Storage software upstart Parascale has big plans for little servers. This month, the company launched a software-only storage platform called the Parascale Virtual Storage Network (VSN), which uses existing disk capacity on Linux servers to create a petabyte-scale virtual storage pool for storing digital media content, including video, images, and audio files.

The VSN software aggregates the disk storage on commodity Linux servers to provide one or more virtual file systems. The software configures one Control Node with as many as several hundred Storage Nodes, where each node is a server.

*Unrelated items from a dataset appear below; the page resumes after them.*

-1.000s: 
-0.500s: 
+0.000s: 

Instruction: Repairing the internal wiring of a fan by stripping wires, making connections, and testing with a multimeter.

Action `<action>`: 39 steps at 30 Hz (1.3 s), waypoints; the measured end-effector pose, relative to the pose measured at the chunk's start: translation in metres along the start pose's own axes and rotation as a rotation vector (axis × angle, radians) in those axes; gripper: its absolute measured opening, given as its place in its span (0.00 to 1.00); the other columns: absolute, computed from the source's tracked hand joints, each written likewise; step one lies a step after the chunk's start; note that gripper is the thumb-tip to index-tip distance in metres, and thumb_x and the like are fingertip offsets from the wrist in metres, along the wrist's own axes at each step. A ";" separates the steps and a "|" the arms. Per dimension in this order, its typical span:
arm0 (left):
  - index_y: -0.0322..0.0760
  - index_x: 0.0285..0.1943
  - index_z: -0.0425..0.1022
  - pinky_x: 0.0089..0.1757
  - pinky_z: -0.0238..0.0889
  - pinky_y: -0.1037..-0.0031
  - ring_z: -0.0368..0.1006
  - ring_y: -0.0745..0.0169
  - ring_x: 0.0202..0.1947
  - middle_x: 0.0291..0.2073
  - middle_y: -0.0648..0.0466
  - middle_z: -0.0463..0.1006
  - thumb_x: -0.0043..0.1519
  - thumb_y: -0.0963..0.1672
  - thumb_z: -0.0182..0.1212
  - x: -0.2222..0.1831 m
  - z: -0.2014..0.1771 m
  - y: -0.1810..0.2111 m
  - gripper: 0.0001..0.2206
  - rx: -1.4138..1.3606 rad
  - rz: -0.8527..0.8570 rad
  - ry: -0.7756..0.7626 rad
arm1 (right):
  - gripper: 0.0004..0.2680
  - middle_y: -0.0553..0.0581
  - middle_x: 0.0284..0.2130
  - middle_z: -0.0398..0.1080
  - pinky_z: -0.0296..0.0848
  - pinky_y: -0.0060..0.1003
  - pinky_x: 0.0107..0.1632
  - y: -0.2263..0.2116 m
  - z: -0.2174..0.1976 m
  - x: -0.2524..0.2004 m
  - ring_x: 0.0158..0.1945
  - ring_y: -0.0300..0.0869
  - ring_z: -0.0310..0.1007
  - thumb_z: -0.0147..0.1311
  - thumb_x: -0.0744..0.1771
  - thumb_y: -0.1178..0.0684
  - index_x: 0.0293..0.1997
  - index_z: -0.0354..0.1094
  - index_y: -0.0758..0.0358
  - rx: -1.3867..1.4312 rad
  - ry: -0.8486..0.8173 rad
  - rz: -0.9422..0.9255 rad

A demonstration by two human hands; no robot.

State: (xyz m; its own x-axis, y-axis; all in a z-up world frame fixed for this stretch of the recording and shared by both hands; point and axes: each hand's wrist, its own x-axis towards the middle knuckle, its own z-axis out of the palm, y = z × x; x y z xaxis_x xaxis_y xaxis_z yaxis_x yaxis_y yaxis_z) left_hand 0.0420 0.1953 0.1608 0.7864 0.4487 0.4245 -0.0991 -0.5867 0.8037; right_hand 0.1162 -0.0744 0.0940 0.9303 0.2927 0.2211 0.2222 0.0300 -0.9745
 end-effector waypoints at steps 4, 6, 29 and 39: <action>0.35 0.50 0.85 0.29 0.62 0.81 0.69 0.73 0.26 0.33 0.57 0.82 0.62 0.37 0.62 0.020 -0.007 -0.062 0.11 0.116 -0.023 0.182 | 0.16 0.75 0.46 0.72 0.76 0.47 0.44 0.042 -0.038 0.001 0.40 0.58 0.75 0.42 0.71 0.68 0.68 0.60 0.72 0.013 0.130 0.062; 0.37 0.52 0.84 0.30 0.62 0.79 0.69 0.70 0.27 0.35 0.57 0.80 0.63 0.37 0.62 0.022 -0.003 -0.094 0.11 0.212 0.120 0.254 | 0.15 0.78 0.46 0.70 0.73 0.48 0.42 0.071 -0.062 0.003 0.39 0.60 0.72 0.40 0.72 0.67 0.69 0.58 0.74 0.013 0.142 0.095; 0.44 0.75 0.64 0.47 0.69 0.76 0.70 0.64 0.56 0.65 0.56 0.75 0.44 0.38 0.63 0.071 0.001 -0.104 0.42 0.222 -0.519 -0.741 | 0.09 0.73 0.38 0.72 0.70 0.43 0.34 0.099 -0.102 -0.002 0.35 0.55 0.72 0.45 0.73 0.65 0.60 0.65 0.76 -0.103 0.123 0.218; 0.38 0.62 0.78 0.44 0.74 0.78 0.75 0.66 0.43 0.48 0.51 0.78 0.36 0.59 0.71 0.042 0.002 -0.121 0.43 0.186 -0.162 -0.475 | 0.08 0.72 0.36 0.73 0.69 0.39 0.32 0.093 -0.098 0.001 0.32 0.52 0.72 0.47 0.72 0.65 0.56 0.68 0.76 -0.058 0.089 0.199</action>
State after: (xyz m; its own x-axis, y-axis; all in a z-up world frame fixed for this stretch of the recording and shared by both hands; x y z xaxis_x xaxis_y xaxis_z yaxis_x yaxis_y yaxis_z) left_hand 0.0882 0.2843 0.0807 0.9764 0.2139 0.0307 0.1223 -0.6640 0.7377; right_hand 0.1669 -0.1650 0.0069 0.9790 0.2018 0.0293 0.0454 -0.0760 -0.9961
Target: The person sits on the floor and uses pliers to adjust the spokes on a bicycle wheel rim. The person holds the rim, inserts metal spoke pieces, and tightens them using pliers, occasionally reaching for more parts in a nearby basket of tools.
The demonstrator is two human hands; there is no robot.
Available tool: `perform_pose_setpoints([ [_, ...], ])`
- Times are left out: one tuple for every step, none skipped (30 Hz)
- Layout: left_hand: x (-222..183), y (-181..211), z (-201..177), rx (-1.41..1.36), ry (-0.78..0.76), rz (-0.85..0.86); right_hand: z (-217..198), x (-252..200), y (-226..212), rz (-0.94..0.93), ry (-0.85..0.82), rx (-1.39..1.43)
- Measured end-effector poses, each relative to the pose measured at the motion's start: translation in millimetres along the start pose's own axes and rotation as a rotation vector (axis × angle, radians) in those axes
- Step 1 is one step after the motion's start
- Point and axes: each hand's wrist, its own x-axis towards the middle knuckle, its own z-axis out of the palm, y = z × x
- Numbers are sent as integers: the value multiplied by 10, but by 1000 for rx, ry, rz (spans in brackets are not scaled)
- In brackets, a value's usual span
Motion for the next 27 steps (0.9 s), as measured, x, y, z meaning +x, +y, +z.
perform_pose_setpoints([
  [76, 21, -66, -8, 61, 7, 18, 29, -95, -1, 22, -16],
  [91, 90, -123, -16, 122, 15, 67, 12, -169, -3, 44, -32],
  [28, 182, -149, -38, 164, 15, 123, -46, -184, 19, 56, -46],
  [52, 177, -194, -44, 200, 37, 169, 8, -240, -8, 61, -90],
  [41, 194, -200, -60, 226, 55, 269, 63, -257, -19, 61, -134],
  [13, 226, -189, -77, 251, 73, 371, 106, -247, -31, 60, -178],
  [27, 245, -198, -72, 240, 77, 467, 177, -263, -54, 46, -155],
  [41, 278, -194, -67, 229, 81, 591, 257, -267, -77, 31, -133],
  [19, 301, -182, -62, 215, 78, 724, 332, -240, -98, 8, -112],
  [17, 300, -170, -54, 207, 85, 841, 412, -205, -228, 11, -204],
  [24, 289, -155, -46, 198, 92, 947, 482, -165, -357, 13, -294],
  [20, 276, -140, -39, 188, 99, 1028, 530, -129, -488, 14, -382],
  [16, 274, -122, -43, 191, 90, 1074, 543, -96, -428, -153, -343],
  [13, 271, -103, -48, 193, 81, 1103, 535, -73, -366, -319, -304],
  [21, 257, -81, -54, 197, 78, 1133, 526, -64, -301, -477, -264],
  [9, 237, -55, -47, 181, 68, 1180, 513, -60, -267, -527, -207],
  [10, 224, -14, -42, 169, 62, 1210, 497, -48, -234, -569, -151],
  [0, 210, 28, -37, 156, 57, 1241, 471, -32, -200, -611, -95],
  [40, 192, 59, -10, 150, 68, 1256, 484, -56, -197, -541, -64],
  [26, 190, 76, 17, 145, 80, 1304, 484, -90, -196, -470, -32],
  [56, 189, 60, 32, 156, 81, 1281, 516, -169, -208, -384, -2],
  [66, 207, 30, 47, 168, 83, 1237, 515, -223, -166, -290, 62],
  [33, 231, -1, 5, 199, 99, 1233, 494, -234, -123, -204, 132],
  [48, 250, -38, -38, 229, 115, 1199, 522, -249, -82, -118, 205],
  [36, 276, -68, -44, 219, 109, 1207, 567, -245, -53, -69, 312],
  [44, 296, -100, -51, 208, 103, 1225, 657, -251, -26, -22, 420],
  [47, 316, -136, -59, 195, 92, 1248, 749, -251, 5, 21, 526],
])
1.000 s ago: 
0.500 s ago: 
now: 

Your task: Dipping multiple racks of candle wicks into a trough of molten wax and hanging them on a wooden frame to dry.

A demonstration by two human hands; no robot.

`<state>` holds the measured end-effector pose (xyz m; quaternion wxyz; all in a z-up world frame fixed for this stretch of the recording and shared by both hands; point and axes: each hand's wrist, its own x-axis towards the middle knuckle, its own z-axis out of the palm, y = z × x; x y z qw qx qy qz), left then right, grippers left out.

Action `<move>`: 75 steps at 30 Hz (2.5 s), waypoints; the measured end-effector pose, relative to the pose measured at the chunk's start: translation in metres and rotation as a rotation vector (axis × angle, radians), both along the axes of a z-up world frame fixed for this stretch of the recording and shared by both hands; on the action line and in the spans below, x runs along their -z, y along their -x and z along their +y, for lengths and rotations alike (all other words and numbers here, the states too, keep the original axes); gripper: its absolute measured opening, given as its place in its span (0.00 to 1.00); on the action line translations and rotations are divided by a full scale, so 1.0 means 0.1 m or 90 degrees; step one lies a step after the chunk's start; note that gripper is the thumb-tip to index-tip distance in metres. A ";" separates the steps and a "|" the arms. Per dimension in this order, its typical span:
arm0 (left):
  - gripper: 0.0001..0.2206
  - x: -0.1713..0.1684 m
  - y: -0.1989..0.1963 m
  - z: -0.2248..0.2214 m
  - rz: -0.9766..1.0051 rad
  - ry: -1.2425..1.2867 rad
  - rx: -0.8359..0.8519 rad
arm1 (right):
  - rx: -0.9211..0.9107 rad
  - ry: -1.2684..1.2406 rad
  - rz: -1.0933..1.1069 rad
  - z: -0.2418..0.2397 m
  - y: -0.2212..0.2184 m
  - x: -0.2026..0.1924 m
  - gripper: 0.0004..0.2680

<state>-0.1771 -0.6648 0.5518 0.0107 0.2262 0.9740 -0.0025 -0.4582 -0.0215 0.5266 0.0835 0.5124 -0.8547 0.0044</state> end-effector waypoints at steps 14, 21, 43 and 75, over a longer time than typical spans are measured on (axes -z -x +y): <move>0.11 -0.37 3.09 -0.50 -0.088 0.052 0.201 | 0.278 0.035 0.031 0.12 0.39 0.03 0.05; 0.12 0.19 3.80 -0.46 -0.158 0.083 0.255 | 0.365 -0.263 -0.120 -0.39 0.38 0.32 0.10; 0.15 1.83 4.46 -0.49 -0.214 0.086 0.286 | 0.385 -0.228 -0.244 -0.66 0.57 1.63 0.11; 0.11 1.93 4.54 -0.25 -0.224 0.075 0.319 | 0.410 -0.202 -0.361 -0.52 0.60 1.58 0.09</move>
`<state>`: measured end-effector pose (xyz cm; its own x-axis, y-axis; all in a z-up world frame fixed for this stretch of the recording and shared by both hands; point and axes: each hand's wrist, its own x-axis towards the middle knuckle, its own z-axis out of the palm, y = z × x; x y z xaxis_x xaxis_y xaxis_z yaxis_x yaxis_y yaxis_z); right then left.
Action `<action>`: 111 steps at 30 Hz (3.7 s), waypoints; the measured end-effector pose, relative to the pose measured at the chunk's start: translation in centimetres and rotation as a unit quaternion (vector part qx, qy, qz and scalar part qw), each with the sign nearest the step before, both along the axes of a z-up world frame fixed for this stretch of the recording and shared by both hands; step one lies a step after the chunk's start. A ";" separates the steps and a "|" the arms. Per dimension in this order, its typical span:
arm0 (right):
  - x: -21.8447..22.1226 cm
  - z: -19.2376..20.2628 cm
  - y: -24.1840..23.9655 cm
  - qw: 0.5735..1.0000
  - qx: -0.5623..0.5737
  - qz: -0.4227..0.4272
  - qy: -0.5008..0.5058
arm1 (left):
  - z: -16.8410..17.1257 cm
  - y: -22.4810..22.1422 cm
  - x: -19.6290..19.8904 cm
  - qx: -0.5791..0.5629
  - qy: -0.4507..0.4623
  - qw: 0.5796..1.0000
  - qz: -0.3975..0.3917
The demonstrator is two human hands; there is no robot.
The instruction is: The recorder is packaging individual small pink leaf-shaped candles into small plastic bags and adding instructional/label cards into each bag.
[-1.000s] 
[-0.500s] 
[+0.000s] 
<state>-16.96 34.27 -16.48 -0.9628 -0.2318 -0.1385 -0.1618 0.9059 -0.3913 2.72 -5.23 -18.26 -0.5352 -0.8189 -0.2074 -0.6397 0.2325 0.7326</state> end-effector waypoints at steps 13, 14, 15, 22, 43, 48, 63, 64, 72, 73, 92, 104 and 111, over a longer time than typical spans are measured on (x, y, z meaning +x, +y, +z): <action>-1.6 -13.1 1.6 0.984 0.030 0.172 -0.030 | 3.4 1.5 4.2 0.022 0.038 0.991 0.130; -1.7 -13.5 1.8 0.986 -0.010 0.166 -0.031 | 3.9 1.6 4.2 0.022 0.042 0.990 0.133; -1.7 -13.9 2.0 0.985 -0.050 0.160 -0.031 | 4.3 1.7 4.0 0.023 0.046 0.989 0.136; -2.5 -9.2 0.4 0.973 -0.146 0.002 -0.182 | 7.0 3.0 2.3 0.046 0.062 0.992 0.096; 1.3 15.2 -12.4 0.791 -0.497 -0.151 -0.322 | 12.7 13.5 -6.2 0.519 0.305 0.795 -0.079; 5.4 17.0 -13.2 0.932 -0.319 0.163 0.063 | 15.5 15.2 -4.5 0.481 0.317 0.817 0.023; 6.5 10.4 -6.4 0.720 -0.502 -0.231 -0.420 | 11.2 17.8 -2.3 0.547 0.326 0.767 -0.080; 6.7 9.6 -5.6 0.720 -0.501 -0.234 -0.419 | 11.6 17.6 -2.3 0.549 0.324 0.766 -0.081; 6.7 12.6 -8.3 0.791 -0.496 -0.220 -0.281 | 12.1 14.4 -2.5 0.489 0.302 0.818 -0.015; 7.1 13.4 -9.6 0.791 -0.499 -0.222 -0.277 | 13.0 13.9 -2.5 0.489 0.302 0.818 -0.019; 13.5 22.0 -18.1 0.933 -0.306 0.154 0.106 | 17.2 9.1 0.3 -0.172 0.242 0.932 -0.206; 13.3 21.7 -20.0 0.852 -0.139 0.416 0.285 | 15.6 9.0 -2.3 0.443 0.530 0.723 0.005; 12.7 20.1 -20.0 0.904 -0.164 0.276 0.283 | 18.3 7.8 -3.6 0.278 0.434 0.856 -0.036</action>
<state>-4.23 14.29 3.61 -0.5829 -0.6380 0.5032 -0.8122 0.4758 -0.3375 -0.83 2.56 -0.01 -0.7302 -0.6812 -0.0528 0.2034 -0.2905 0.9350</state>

The Control Node directs traffic while all data moves directly between client applications and the Storage Nodes, allowing for massive read/write bandwidth. With I/O speeds of more than 50MBps at each Storage Node, the VSN can be tuned to deliver tens of gigabytes per second of aggregate I/O for applications with high-bandwidth requirements, such as video-on-demand (for reads) and video surveillance (for writes).

Applications talk to the Control Node, which redirects the application to the appropriate Storage Node, or nodes, to access the data. File data typically resides in multiple locations under the VSN for redundancy.

The software supports x86 servers certified for Red Hat Enterprise Linux 5, which are available from a variety of OEMs, including Hewlett-Packard, IBM, and Dell. Because client applications access the VSN via NFS, HTTP, or FTP, custom client-side software is not needed.

International Data Corp. (IDC) reports that digital content is the fastest-growing segment of the storage market, with volumes doubling annually. Richard Villars, vice president of storage systems research at IDC, says dramatic growth in the use of video, image, and business analytic applications, coupled with regulatory mandates for information retention, are changing the storage landscape and creating opportunities for new vendors such as Parascale as enterprises seek to monetize their information assets.

“Along with the emergence of new companies that want to establish gigantic ‘content depots’ for collecting, storing, and organizing rich content for consumers and businesses, this trend is driving a need for storage solutions like Parascale’s that provide both the scalability and flexibility to meet exploding information storage and access needs,” says Villars.

Some users might hesitate to cobble together a storage network using off-the-shelf PCs, but Villars says Parascale’s VSN could win over some naysayers. “A virtual storage network built on commodity hardware may seem risky, but with the right architecture it can be very reliable,” he says.

Bill Evans, Parascales’ CEO, claims that reliability is not an issue with the VSN. “Our strategy is to use software to make a collection of PCs into extremely reliable storage for digital content,” says Evans. “Nodes are going to have failures almost every day, but our software can deal with the loss of a server by replicating data across PCs.”

The Parascale software provides three ways to transparently move data among servers under the VSN. First, automatic file replication copies files across servers for data availability in the case of disk or server failure. Second, automatic file migration distributes files across multiple servers, eliminating server hotspots and improving server utilization. Third, load- balancing distributes file requests across all the servers that have a copy of the requested file, reducing the load on any one server to maximize system throughput.

The VSN allows administrators to scale file storage and bandwidth independently. Parascale delivers scalability in disk capacity because each server manages its own direct-attached storage and the CPU-intensive block management that it entails. It also delivers scalability in bandwidth because multiple applications access multiple Storage Nodes in parallel.

For example, if a new server is added to expand storage capacity, Parascale’s software will automatically migrate existing files to the new server. As a result, new files are written across all servers and disks, and the new server does not become a bottleneck in system performance.

The Parascale VSN is licensed by annual subscription. The software is priced per disk drive rather than capacity, allowing customers to keep costs down as they upgrade to higher-capacity drives. Because Parascale does not depend on RAID, users can replace failed drives with new units without any change in software license fees. Pricing for the VSN ranges from $300 to $700 per drive.